_YOUR ASSIGNMENT:_ Print out the entries exactly, and include each one.

_WORKING DATA:_
════════════════════

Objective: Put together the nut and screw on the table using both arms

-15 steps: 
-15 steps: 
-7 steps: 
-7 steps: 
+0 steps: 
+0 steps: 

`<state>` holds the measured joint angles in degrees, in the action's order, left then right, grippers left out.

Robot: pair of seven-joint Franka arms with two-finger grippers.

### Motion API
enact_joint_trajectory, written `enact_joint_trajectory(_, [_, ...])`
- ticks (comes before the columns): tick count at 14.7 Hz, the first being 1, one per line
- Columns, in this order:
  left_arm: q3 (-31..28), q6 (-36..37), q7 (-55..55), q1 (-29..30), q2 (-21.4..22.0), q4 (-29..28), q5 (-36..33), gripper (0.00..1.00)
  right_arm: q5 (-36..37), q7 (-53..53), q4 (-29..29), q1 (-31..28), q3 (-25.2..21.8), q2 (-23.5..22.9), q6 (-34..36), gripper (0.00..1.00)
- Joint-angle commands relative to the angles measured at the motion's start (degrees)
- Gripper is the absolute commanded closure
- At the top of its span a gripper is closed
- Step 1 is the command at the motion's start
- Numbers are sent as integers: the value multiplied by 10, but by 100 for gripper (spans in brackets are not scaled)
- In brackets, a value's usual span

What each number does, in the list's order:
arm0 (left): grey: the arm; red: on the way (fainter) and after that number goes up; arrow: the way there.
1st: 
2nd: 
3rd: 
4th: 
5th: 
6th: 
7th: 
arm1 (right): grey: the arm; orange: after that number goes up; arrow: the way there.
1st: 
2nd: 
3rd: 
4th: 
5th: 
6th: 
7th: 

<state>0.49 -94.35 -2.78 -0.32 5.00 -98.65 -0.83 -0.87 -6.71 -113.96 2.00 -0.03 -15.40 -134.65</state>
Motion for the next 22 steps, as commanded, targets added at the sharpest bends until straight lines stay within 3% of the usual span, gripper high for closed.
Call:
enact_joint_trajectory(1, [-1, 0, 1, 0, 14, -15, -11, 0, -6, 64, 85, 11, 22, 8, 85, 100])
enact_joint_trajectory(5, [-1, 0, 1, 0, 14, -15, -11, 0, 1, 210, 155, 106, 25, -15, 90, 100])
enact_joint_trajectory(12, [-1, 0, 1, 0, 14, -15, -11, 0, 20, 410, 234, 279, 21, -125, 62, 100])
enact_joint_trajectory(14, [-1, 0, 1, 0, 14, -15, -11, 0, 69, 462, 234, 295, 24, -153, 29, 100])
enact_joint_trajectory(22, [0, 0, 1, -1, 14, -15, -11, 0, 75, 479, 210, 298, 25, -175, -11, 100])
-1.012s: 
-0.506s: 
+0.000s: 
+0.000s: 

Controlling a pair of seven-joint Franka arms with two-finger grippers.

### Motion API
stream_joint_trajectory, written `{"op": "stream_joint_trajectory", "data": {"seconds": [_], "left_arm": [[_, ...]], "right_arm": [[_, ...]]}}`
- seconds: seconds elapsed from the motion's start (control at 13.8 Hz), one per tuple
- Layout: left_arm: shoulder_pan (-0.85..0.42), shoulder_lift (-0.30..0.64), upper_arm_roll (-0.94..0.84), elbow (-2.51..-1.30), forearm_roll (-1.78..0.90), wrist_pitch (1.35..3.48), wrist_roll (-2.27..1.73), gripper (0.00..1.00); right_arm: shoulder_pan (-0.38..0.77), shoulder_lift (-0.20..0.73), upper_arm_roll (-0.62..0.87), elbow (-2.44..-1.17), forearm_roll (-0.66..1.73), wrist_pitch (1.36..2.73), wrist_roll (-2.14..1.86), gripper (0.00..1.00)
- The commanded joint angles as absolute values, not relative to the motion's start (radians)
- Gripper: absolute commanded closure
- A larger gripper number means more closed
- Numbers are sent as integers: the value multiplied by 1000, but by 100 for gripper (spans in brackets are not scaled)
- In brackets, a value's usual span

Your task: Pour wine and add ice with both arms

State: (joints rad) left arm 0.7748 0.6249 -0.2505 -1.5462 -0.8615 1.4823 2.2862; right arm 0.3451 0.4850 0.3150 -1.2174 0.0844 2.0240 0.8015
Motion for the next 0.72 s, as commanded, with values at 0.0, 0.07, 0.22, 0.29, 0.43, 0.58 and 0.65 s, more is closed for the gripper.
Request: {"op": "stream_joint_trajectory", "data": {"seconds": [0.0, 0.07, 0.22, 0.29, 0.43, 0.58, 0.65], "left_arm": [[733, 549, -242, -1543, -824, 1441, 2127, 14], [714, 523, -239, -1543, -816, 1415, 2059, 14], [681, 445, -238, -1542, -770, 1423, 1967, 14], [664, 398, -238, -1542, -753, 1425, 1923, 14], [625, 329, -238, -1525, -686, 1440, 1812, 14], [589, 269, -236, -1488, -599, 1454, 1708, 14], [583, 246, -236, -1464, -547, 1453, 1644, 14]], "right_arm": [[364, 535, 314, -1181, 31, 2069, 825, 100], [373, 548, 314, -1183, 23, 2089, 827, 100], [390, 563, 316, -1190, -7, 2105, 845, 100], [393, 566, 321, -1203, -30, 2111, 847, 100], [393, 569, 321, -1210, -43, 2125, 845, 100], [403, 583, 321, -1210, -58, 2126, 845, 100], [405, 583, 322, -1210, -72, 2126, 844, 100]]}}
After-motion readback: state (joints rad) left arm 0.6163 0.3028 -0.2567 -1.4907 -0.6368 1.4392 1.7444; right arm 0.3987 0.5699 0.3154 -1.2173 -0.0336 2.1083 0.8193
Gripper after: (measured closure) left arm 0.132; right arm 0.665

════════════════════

_ANSWER TO THE EXERCISE:_
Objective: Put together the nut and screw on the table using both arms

-15 steps: 
-15 steps: 
-7 steps: 
-7 steps: 
+0 steps: 
+0 steps: 

`<state>` holds the measured joint angles in degrees, in the action's order, left then right, grippers left out.

Robot: pair of seven-joint Franka arms with two-finger grippers.

### Motion API
enact_joint_trajectory, written `enact_joint_trajectory(_, [_, ...])`
- ticks (comes before the columns): tick count at 14.7 Hz, the first being 1, one per line
- Columns, in this order:
  left_arm: q3 (-31..28), q6 (-36..37), q7 (-55..55), q1 (-29..30), q2 (-21.4..22.0), q4 (-29..28), q5 (-36..33), gripper (0.00..1.00)
  right_arm: q5 (-36..37), q7 (-53..53), q4 (-29..29), q1 (-31..28), q3 (-25.2..21.8), q2 (-23.5..22.9), q6 (-34..36), gripper (0.00..1.00)
- Joint-angle commands relative to the angles measured at the motion's start (degrees)
- Gripper is the absolute commanded closure
- At the top of its span a gripper is closed
- Step 1 is the command at the motion's start
- Numbers are sent as integers: the value multiplied by 10, but by 100 for gripper (spans in brackets are not scaled)
- In brackets, a value's usual span

What each number does, in the list's order:
arm0 (left): grey: the arm; red: on the way (fainter) and after that number goes up; arrow: the way there.
1st: 
2nd: 
3rd: 
4th: 
5th: 
6th: 
7th: 
arm1 (right): grey: the arm; orange: after that number goes up; arrow: the way there.
1st: 
2nd: 
3rd: 
4th: 
5th: 
6th: 
7th: 

<state>0.49 -94.35 -2.78 -0.32 5.00 -98.65 -0.83 -0.87 -6.71 -113.96 2.00 -0.03 -15.40 -134.65</state>
Motion for the next 22 steps, as commanded, targets added at the sharpest bends until straight lines stay within 3% of the usual span, gripper high for closed.
Call:
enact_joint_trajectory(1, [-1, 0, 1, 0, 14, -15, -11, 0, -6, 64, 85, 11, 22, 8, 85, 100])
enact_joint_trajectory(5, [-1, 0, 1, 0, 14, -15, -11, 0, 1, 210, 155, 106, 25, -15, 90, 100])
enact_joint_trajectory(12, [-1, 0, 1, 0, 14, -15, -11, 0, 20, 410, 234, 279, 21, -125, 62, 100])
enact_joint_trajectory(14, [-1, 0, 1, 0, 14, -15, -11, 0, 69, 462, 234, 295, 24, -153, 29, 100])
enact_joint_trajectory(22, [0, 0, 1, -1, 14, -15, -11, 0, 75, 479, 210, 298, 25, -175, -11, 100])
-1.012s: 
-0.506s: 
+0.000s: 
+0.000s: 

Controlling a pair of seven-joint Franka arms with two-finger grippers.

### Motion API
stream_joint_trajectory, written `{"op": "stream_joint_trajectory", "data": {"seconds": [_], "left_arm": [[_, ...]], "right_arm": [[_, ...]]}}`
- seconds: seconds elapsed from the motion's start (control at 13.8 Hz), one per tuple
- Layout: left_arm: shoulder_pan (-0.85..0.42), shoulder_lift (-0.30..0.64), upper_arm_roll (-0.94..0.84), elbow (-2.51..-1.30), forearm_roll (-1.78..0.90), wrist_pitch (1.35..3.48), wrist_roll (-2.27..1.73), gripper (0.00..1.00); right_arm: shoulder_pan (-0.38..0.77), shoulder_lift (-0.20..0.73), upper_arm_roll (-0.62..0.87), elbow (-2.44..-1.17), forearm_roll (-0.66..1.73), wrist_pitch (1.36..2.73), wrist_roll (-2.14..1.86), gripper (0.00..1.00)
- The commanded joint angles as absolute values, not relative to the motion's start (radians)
- Gripper: absolute commanded closure
- A larger gripper number means more closed
- Numbers are sent as integers: the value multiplied by 1000, but by 100 for gripper (spans in brackets are not scaled)
- In brackets, a value's usual span

Your task: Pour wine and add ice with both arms

State: (joints rad) left arm 0.7748 0.6249 -0.2505 -1.5462 -0.8615 1.4823 2.2862; right arm 0.3451 0.4850 0.3150 -1.2174 0.0844 2.0240 0.8015
Motion for the next 0.72 s, as commanded, with values at 0.0, 0.07, 0.22, 0.29, 0.43, 0.58 and 0.65 s, more is closed for the gripper.
Request: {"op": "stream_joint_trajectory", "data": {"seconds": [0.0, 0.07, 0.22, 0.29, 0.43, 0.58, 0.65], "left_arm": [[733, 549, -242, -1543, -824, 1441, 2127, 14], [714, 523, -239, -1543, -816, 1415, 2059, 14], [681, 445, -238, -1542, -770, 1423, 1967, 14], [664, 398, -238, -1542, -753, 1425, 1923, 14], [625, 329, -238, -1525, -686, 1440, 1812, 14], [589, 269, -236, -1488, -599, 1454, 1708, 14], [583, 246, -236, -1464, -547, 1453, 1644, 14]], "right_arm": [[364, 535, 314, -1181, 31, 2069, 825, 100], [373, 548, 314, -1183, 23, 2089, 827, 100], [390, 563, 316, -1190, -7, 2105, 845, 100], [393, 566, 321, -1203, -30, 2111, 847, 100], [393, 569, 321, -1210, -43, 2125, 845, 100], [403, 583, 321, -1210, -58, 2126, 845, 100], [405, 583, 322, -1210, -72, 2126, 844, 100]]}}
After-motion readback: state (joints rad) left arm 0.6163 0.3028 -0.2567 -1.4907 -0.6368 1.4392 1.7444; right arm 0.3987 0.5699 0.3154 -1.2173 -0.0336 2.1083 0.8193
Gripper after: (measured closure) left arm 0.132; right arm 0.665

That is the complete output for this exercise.